Para varios ambientalistas, este era el respiro que durante años pidió a gritos la Tierra. Es que es ingenuo no ligar esta catástrofe sanitaria con la devastación que durante años generamos sobre nuestros recursos naturales. Y si bien aún se desconoce el origen del SARS-CoV-2, conocido comúnmente como ‘coronavirus’, sabemos que su llegada está íntimamente unida a la explotación de vida silvestre.
En marzo de 2020, el Fondo Mundial para la Naturaleza (WWF) lanzó un estudio en el cual explica cómo la Zoonosis, toda infección transmitida de animales a humanos, está relacionada de forma directa con la pérdida de biodiversidad en nuestro planeta. Los autores de este informe señalan que alrededor del 60% de enfermedades emergentes han sido transmitidas por animales salvajes.

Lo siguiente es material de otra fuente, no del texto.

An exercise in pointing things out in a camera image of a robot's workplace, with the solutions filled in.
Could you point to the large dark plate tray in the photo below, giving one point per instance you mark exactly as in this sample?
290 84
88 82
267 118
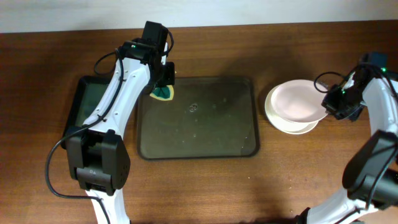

Pero no solo el consumo y contacto directo con especies silvestres nos expone a patógenos, ya que el cambio climático funciona como un agente acelerador: el deshielo del planeta libera gases atmosféricos que pueden sacar a la luz distintos tipos de microorganismos que han permanecido retenidos por siglos.
¿Qué nos queda entonces? Tomando en cuenta cómo la economía de nuestros países de la región gira en torno a un profundo extractivismo, es de esperar que el Estado y muchas empresas privadas quieran recuperar el “tiempo perdido” y para ello desvíen aún más la vista hacia la naturaleza. La cuerda se romperá así del lado al que siempre hemos estado acostumbrados a cortar.
Sin políticas públicas claras que permitan la conservación y uso apropiado de recursos naturales, al regresar a la “normalidad” aumentaremos de forma acelerada la pérdida de biodiversidad, la intensificación agrícola y ganadera, así como el cambio climático. De poco servirá entonces encontrar una vacuna contra el SARS-CoV-2, si a la vuelta de la esquina la invasión de las fronteras selváticas nos expondrá a un número mayor de virus desconocidos. Según la WWF, este hecho es aún más riesgoso puesto que a ello se suman los factores demográficos que aumentan significativamente, así como la velocidad con la que los humanos viajamos entre continentes, lo que puede causar su rápida propagación.
El año 2020 era crucial para el medio ambiente, por la aparición de la COP -26 y el Pacto Verde Europeo, espacios que permitirían a las naciones discutir sus próximas acciones para detener el cambio climático y el deterioro de la naturaleza. Sin embargo, es de esperar que la agenda global cambie tras la incidencia de esta pandemia. Ahora bien, la creación de políticas públicas no servirá de mucho si no tenemos ciudadanos conscientes de sus acciones y de su poder colectivo.
Durante años escuchamos el discurso de qué hacer individualmente para detener el cambio climático. Y si bien las acciones individuales aportan, son las acciones colectivas las que logran transformar ideas en realidades. Por largo tiempo nos hemos visto solo como votantes, usuarios y consumidores. Pero es justamente ese rol de ciudadano lo que permite a las empresas funcionar, a los partidos llegar a los puestos de poder. De este modo, si interiormente no buscamos la manera de generar conciencia sobre nuestras acciones futuras, de poco o nada servirá tener leyes que protejan la vida de nuestros recursos naturales y vida silvestre.